Gesetzliche Krankenversicherung
Hat der Arzt die Notwendigkeit einer logopädischen Therapie festgestellt und eine Heilmittelverordnung ausgestellt, übernehmen die gesetzlichen Krankenkassen die Kosten für die Behandlung.

Bei Patienten bis zum 18. Lebensjahr kommen die gesetzlichen Krankenkassen komplett für die Behandlungskosten auf.

Patienten ab dem 18. Lebensjahr sind grundsätzlich zuzahlungspflichtig. Die Zuzahlung besteht pauschal aus 10.- € Rezeptgebühr sowie zusätzlich 10 % des Rezeptwertes. Die Zuzahlung errechnet sich also individuell aus Art und Umfang der abgegebenen logopädischen Leistungen pro Rezept. Wir als Logopäden sind gesetzlich dazu verpflichtet, diese Zuzahlungen im Verlauf der Behandlung vom Patienten einzuziehen. Wir haben dadurch keine Mehreinnahmen, lediglich einen bürokratischen Mehraufwand.

Ausgenommen von der Zuzahlungspflicht sind lediglich Versicherte der Freien Arzt- und Medizinkasse, der Berufsgenossenschaften und Gemeindeunfallversicherungen, der Postbeamtenkrankenkasse A sowie der Freien Heilfürsorge (Polizei, Bundeswehr, Bundesgrenzschutz, Zivildienst). Auch Heimbewohner sind in der Regel von der Zuzahlung befreit.

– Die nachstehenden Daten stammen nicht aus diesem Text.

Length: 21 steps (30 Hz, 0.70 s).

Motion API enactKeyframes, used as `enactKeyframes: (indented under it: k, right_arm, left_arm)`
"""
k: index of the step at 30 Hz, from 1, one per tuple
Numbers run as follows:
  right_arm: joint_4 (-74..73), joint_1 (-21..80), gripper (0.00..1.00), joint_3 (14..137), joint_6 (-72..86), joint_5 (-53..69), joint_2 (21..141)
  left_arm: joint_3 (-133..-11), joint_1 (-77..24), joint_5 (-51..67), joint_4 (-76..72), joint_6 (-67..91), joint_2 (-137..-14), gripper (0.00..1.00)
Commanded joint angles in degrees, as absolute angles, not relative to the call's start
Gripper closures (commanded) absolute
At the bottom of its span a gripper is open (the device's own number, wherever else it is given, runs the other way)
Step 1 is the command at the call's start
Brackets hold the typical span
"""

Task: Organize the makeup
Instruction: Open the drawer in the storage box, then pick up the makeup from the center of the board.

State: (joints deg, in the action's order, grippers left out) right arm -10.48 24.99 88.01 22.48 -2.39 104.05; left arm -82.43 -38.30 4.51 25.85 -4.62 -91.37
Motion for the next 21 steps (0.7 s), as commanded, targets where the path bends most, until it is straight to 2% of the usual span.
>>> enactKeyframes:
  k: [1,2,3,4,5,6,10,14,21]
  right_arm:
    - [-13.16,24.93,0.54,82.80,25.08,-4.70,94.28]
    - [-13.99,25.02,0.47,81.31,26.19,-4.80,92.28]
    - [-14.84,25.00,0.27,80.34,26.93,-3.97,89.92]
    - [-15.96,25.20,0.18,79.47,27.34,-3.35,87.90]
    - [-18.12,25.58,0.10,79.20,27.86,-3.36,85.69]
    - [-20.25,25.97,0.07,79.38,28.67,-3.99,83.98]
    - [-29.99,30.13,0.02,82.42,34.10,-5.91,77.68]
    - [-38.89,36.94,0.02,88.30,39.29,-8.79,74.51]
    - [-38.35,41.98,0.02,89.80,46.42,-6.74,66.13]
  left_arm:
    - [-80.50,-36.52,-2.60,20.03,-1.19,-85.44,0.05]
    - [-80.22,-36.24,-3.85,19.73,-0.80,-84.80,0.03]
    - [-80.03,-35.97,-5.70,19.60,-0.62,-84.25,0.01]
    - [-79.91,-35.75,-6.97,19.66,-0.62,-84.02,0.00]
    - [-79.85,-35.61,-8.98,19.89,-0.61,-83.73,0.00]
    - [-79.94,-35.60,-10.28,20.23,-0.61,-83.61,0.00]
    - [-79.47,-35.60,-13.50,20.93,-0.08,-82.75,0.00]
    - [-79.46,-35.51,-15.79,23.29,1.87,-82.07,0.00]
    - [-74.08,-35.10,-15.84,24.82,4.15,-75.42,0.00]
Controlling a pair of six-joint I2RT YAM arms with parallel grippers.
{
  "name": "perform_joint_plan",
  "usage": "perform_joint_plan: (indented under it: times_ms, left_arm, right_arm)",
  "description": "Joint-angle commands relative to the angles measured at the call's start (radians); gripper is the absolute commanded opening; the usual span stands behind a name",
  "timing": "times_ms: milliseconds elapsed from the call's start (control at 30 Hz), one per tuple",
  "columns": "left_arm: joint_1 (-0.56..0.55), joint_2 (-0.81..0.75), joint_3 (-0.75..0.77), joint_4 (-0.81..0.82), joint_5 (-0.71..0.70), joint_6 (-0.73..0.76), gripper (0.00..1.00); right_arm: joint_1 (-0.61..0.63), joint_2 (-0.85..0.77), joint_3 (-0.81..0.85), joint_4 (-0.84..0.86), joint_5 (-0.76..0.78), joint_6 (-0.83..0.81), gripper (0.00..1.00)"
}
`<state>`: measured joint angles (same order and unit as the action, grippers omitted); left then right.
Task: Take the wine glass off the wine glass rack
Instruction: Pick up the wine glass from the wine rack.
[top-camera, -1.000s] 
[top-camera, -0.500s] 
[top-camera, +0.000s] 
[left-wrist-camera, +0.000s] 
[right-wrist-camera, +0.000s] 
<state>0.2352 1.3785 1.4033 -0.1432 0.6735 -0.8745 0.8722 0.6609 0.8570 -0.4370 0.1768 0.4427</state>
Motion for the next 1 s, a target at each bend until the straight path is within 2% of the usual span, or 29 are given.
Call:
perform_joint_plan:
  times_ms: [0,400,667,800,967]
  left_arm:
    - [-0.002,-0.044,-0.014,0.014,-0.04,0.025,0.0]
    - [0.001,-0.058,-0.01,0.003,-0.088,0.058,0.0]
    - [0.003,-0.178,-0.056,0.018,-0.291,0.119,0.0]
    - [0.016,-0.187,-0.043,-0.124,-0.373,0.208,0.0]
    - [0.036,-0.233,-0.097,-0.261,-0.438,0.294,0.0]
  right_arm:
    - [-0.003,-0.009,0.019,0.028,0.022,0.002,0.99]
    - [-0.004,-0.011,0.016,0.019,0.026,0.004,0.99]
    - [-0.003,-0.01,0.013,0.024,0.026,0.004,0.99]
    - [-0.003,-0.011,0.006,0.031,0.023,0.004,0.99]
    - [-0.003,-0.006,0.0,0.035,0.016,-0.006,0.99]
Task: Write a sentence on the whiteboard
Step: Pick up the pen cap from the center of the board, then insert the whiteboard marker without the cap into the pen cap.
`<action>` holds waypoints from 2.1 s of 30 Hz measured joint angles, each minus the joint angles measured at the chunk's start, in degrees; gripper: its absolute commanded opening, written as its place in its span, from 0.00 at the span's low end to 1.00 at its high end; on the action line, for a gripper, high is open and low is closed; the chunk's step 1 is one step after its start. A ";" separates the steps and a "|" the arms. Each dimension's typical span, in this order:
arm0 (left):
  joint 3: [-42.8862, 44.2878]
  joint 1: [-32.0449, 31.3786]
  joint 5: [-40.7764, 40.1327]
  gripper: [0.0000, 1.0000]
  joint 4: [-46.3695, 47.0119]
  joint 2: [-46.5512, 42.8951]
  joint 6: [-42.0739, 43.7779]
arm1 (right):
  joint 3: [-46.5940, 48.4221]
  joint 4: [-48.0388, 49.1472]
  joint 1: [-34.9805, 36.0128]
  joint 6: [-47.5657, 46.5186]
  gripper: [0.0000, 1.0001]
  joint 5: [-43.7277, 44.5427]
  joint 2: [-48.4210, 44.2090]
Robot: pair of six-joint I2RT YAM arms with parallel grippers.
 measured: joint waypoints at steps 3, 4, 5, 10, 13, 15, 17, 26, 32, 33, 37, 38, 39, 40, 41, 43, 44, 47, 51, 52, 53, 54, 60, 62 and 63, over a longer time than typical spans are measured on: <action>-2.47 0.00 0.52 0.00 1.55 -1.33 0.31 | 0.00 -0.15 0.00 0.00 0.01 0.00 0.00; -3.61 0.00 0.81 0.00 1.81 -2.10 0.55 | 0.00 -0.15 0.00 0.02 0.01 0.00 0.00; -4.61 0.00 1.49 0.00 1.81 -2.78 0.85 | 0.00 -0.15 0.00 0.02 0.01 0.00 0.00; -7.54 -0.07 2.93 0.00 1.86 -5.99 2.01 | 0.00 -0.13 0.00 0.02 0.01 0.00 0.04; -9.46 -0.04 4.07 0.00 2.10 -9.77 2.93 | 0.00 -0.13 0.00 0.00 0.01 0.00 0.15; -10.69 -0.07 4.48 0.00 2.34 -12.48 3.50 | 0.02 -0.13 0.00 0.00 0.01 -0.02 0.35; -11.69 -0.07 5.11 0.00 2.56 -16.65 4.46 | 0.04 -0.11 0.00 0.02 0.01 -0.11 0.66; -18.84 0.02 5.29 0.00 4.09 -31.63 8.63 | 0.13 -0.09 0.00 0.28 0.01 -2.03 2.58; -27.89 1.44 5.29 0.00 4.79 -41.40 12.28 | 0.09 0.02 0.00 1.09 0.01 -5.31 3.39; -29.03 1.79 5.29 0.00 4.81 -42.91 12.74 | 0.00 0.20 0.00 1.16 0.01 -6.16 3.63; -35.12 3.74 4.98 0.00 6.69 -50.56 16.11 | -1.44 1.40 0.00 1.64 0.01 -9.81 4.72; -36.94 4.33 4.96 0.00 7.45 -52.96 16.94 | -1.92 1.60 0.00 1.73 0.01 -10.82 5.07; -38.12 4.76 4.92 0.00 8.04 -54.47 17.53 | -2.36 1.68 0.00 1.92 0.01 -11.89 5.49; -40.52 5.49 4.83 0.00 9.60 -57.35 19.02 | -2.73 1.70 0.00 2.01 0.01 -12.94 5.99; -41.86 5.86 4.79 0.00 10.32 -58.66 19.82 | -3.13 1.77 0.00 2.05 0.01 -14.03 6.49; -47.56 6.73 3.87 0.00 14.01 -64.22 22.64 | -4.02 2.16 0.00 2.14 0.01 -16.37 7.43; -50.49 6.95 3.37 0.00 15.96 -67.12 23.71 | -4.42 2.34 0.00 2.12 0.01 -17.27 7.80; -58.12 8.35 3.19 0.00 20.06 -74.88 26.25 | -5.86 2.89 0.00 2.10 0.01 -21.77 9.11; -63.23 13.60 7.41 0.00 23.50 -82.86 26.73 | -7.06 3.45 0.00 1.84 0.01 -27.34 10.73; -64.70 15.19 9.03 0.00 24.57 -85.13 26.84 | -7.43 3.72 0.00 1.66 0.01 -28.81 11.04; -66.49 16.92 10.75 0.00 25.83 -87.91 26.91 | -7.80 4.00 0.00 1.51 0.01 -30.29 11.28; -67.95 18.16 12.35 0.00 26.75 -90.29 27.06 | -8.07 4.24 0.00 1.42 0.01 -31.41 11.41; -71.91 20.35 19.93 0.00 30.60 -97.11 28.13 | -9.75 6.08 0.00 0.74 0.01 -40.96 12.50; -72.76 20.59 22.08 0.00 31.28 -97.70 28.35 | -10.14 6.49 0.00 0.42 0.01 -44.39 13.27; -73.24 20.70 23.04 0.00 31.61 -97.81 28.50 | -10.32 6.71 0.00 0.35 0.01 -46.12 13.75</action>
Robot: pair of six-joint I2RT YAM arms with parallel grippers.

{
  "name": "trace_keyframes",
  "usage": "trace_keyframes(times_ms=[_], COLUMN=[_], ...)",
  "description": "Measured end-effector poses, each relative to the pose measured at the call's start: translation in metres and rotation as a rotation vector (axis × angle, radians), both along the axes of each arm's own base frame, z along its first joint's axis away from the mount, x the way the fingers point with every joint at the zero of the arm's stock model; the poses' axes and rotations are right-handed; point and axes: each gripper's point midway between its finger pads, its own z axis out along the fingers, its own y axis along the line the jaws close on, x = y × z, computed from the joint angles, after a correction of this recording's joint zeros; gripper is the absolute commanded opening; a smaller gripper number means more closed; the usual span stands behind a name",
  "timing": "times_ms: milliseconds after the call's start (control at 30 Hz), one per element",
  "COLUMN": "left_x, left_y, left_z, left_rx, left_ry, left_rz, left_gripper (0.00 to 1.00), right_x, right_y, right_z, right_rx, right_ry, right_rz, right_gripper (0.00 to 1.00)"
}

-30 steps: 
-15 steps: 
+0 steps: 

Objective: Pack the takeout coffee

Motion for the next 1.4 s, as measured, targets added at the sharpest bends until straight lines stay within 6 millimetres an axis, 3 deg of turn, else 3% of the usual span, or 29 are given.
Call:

Für gesetzlich Versicherte, die innerhalb eines Kalenderjahres die so genannte Belastungsgrenze erreicht haben, besteht die Möglichkeit, sich für den Rest des jeweiligen Kalenderjahres von der Zuzahlung befreien zu lassen. Die Belastungsgrenze beträgt derzeit 2 % der jährlichen Bruttoeinnahmen zum Lebensunterhalt. Für chronisch Kranke, die wegen derselben schwerwiegenden Erkrankung in Dauerbehandlung sind, beträgt sie 1 % der jährlichen Bruttoeinnahmen zum Lebensunterhalt. Als chronisch krank gilt, wer sich in ärztlicher Dauerbehandlung befindet (nachgewiesen durch mindestens eine erforderliche ärztliche Behandlung pro Quartal seit mindestens einem Jahr) und wenn außerdem eine 60%ige Behinderung, eine Einstufung in Pflegestufe 2 oder 3 oder eine medizinische Dauerversorgung vorliegt, bei deren “Ausbleiben sich eine lebensbedrohliche Verschlimmerung des Gesundheitszustandes, eine Verminderung der Lebenserwartung oder eine dauerhafte Beeinträchtigung der Lebensqualität des Betroffenen ergeben würde.” Für die Ausstellung einer Zuzahlungsbefreiung ist die jeweilige Krankenkasse zuständig. Nach Vorlage aller Quittungen über die im jeweiligen Kalenderjahr bereits geleisteten Zuzahlungen stellt die Krankenkasse bei Erreichen der Belastungsgrenze die Befreiungsbescheinigung aus. Diese gilt bis zum Ende des laufenden Kalenderjahres und muss im folgenden Jahr erneut beantragt werden.


Private Krankenversicherung

Für die Berufsgruppe der Heilmittelerbringer existiert für die Abrechnung mit Privatpatienten keine gesetzliche Gebührenordnung wie bei der Abrechnung mit den gesetzlichen Krankenkassen. Auch die Gebührenordnung für Ärzte (GOÄ) findet keine Anwendung. Heilmittelerbringer sind auch nicht an die so genannten Beihilfehöchstsätze gebunden, wenn diese auch oft – fälschlicherweise! – von den privaten Versicherungen zur Festlegung der Höhe der Kostenerstattung herangezogen werden.

Privatpatienten bezahlen ihre Behandlungen grundsätzlich selbst. Privatversicherungen können individuell ganz unterschiedlich gestaltet sein. Abhängig davon, ob und wie sie versichert sind, bekommen privat Versicherte die Kosten für die logopädische Behandlung ganz oder teilweise erstattet. Haben sie bewusst einen günstigen Monatsbeitrag gewählt, werden die Kosten möglicherweise nicht in voller Höhe übernommen. Unabhängig vom Erstattungszeitpunkt durch die jeweilige Versicherung ist der Rechnungsbetrag nach Erhalt der Rechnung jedoch in jedem Fall ungekürzt innerhalb von 14 Tagen zu zahlen.